Saya sengaja menunda sejenak untuk bercerita mengenai Warabal dengan Bude Kis-nya yang ibarat mata air, tak henti menginspirasi. Pun, mengenai kegiatan yang diprakarsai oleh Direktorat Jenderal Pendidikan Anak Usia Dini dan Pendidikan Masyarakat sub Pendidikan Keaksaraan dan Budaya Baca Kementrian Pendidikan dan Kebudayaan, bersama Forum Taman Bacaan Masyarakat.

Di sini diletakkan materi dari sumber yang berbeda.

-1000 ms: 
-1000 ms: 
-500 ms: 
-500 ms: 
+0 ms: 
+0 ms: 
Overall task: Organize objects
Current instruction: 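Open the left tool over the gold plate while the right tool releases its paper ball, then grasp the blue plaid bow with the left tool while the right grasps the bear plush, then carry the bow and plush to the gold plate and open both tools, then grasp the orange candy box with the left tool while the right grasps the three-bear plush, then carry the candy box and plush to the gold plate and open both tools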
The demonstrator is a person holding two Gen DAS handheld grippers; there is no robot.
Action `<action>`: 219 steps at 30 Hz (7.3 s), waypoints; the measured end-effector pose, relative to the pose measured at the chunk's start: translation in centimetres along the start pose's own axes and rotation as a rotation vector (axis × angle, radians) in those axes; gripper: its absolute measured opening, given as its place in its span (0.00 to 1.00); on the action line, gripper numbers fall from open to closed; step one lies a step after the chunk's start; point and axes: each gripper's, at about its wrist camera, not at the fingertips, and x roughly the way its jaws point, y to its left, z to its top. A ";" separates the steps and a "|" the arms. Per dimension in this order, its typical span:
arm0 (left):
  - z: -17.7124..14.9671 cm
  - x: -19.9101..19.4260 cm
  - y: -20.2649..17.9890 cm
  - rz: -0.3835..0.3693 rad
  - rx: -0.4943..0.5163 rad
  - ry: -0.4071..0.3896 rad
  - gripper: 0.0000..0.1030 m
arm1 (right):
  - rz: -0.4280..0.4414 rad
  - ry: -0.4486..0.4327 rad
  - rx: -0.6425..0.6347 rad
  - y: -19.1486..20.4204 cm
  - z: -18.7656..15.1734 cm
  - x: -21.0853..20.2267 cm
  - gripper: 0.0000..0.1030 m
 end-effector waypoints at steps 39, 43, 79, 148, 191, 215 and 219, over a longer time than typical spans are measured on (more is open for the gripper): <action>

Tiba terlalu pagi, mengingat kegiatan baru akan dimulai pukul 16:00 WIB, saya putuskan untuk menikmati seberapa mistis nuansa didaerah sekitarannya. Berjalan lurus, seperti yang selalu dilakukan oleh orang-orang suci, dari arah statsiun Paledang menuju pasar Anyar. Menyebrangi jalan dengan lalu lintas yang masih belum terlalu ramai. Dikejauhan terlihat statsiun Bogor bagaikan lubang hitam (black hole) yang menyedot setiap orang yang memasukinya kedalam ketergesaan.

Statsiun Bogor merupakan salah satu awal jalur Kereta Rel Listrik (KRL/commuter line) menuju ibu kota, Jakarta. Ketergesaan yang nampak disana adalah atmosfer yang terbawa dari kota metropolitan tersebut, yang disebut-sebut kota yang tidak pernah tertidur. Tentunya diantara kita ada yang pernah memuja bagaimana ketergesaan Jepang dengan industrialisasinya. Termasuk manusia diperlakukan seperti mesin, serba mekanis dan otomatis, yang dikontrol oleh instrumen bernama target (objectives).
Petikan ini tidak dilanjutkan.